Beekeeping for crop yield and wildflower pollination
One third of the food we eat, including fruit, vegetables, chocolate, coffee, nuts, and spices, is created with the help of pollinators. Without the service that nature provides, some of that food would become a lot harder to grow and more expensive.
Worryingly, insect pollinator species are in dramatic decline as biodiversity loss around the planet accelerates. Climate change, habitat destruction and degradation due to urbanisation and agriculture, and even light pollution (affecting night-time pollinators), are all having an impact.
What we are doing
To counteract these challenges, forward-thinking farmers are introducing apiaries – collections of beehives – to their fields. At Earth Trust farm, with support from the Oxfordshire Beekeepers Association, we are exploring how this strategic integration can offer benefits for both crops and the environment.
In June 2023, members of the Oxfordshire Beekeepers Association helped us to introduce two apiaries on Earth Trust farmland: one hive at North Farm, alongside the bean fields, and four hives at Hill Top farm, close to the wildflower meadow, arable fields and cherry trees.
Bees are highly efficient pollinators, increasing the yield and quality of many crops. Studies have shown that fields with abundant bee populations exhibit larger and more uniform fruits. This project will help with crop and wildflower pollination on our farm as well as around the surrounding area.
Increasing Crop Yield
Research indicates that fields with sufficient bee populations can experience up to a 30% increase in crop yield.

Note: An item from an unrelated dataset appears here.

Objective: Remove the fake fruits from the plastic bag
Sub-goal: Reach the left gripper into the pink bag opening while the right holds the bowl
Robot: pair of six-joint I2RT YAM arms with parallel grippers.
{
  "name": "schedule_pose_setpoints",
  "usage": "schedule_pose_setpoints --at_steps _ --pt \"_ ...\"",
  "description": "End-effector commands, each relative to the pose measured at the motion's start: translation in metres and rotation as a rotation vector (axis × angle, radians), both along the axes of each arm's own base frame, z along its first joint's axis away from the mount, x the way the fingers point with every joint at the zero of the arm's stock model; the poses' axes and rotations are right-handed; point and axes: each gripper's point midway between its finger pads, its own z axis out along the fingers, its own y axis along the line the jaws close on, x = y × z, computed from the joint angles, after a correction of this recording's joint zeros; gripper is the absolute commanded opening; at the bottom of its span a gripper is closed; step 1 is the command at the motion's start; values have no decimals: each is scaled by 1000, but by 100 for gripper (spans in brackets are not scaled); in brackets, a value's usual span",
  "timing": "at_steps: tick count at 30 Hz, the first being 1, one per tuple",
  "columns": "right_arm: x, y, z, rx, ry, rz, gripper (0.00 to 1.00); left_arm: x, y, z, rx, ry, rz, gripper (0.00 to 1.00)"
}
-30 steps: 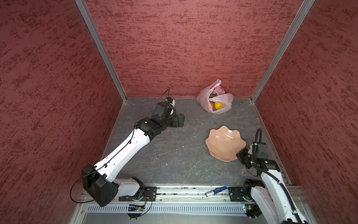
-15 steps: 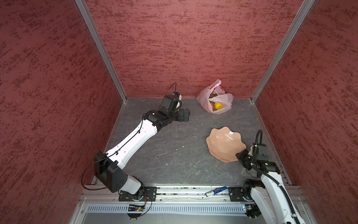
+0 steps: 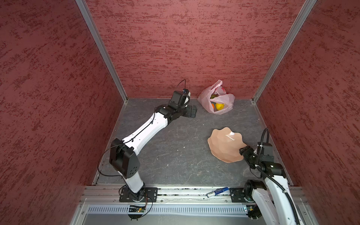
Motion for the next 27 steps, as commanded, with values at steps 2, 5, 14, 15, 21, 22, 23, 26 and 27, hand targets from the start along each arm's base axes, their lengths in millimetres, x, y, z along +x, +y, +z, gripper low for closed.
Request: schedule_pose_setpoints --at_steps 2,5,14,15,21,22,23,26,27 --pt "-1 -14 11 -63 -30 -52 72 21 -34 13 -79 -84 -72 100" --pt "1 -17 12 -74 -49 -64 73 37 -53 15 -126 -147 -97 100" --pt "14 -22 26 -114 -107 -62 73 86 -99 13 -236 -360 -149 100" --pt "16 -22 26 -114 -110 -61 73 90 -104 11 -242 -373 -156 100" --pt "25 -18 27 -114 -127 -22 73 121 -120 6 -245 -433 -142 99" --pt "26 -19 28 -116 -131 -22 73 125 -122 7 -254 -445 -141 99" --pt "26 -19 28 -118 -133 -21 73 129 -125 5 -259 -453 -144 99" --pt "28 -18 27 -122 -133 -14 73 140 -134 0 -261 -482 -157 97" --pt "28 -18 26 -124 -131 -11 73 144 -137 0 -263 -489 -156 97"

This boost in productivity has far-reaching implications for food security and agricultural economies.
Apiaries not only support honeybee populations but also encourage the proliferation of native pollinators. This diversity of pollinators contributes to overall ecosystem health and resilience, supporting diversity of wildlife in Oxfordshire.
Providing diverse habitat
On the land that Earth Trust care for and protect, our management techniques ensure that bees, butterflies and other wild pollinators can find plenty of food, nesting and overwintering sites, and good shelter enabling them to travel safely to forage. Our apiaries provide an additional safe haven habitat.
Bee Health Awareness
By closely interacting with bee colonies, farmers and beekeepers can monitor bee health and respond promptly to signs of disease or stress.

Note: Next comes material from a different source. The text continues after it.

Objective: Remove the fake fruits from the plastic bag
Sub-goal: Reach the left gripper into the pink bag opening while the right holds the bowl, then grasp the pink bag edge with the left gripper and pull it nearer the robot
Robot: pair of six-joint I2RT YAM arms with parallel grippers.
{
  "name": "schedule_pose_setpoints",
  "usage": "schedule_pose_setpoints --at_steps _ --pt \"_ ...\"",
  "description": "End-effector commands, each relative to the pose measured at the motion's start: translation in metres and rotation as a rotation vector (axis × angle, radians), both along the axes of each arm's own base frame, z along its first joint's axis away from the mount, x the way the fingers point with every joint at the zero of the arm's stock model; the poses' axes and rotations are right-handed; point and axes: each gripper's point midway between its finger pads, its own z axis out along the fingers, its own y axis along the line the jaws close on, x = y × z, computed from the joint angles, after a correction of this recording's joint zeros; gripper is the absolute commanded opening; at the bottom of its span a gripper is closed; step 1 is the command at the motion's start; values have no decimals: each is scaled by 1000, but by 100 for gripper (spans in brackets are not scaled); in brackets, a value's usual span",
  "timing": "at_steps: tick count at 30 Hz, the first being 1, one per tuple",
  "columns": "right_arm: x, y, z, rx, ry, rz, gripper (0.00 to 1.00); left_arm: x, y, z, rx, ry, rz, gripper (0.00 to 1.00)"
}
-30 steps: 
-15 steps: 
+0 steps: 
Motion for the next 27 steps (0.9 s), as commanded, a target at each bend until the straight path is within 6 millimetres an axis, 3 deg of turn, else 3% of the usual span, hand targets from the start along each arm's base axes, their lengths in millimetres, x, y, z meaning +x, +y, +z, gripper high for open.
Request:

Demonstrating and inspiring others
Apiaries offer opportunities for educational programmes, raising awareness about the vital role of pollinators in food systems and ecosystems. Earth Trust will be working with members of Oxfordshire Beekeepers Association to showcase bees and beekeeping to visitors in different ecosystems. Observation hives, which have a clear ‘window’ enabling you to safely get up close and look inside to see all the action, will be installed for special events. Learning about the important role of bees is incorporated in our Earth School education programme.

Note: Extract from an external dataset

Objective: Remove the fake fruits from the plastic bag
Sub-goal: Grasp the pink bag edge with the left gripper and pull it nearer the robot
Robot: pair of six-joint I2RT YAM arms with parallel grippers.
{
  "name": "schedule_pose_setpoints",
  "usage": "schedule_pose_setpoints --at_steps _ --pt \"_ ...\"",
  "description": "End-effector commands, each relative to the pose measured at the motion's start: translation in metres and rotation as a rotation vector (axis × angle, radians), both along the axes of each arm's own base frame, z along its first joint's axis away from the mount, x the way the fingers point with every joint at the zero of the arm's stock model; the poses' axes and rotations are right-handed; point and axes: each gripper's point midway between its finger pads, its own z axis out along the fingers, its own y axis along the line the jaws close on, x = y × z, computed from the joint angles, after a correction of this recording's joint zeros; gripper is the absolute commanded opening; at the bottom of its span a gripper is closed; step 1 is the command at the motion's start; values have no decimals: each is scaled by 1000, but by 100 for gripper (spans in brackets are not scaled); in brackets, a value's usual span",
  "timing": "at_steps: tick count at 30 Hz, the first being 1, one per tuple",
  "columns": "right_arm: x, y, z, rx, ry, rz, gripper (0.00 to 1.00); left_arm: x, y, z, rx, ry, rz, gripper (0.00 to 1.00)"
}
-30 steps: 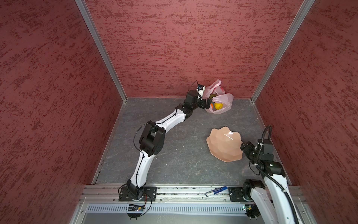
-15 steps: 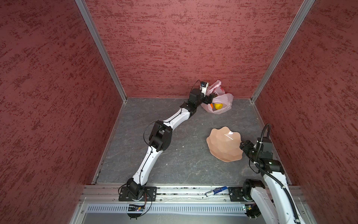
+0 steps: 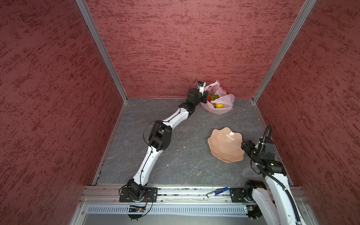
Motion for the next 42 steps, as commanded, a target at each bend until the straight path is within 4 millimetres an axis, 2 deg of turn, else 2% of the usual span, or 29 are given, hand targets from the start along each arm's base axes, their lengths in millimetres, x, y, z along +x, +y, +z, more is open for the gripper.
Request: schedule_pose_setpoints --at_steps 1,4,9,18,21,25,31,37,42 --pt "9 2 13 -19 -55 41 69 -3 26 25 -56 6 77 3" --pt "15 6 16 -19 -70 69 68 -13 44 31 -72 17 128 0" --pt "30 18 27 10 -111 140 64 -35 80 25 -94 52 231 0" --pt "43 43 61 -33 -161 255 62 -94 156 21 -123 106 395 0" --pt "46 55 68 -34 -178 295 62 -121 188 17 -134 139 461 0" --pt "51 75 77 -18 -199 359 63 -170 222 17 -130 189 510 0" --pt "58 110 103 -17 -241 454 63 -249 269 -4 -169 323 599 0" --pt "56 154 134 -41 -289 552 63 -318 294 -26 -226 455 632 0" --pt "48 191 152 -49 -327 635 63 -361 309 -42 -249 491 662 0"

By co-ordinating our efforts with the UK National Pollinator Strategy and other national initiatives such as BugLife’s B-Lines, we’re committed to making a clear impact and positive difference to pollinator numbers.
By introducing beehives to the local area in this way, we are exploring and demonstrating stacking enterprises, promoting the synergy between honey farms and crops, and how they can work together as a sustainable farming solution to help address food security. We will be moving the hives to different locations around the farm which will benefit the surrounding crops as well as the bees.
Our land management techniques demonstrate to other farmers and land managers what action they can take to improve pollinator numbers, without compromising on essential food production.
In a world where the health of ecosystems and agricultural systems are deeply intertwined, the introduction of apiaries presents a sustainable and mutually beneficial solution. By fostering pollinator populations and enhancing crop yields, apiaries contribute to the resilience of both natural habitats and food production.
As we continue to navigate the challenges of a changing climate and growing food demand, the strategic integration of apiaries into agricultural landscapes stands as a testament to our ability to work with nature for the greater good.